From the listing below, return each line that includes "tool".

_ _ _ _ _ _ _

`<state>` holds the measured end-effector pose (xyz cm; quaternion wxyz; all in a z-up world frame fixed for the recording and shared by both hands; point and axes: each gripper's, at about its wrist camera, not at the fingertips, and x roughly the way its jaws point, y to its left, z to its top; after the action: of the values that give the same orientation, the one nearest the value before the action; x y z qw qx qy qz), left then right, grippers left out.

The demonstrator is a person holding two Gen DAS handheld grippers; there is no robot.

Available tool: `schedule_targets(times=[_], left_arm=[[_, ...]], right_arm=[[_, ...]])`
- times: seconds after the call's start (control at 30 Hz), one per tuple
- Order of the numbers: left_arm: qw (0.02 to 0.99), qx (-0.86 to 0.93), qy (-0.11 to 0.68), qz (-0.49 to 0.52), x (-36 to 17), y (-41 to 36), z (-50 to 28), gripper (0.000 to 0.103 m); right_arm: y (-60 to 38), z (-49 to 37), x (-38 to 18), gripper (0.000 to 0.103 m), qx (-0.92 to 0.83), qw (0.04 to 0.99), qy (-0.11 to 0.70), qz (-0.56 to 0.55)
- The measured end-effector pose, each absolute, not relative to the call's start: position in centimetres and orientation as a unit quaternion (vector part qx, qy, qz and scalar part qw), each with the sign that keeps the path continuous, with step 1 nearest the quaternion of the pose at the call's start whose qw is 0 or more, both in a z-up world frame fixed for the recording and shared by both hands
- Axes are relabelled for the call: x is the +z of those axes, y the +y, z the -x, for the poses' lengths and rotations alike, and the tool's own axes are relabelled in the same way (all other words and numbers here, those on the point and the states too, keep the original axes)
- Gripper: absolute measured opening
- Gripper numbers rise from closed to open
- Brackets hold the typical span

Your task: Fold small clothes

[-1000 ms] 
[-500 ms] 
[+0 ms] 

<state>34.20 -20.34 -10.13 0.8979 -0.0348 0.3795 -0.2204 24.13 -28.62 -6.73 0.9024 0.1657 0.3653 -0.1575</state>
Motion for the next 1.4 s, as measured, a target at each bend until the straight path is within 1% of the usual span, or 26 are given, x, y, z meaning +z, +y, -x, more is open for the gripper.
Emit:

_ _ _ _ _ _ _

Task answer:
Available tool: `schedule_targets(times=[_], left_arm=[[_, ...]], right_arm=[[_, ...]])`
- Axes are relabelled for the call: x is the +z of those axes, y the +y, z the -x, for the poses' lengths and rotations alike, and the tool's own axes are relabelled in the same way (all other words and numbers here, those on the point and the states too, keep the original axes)

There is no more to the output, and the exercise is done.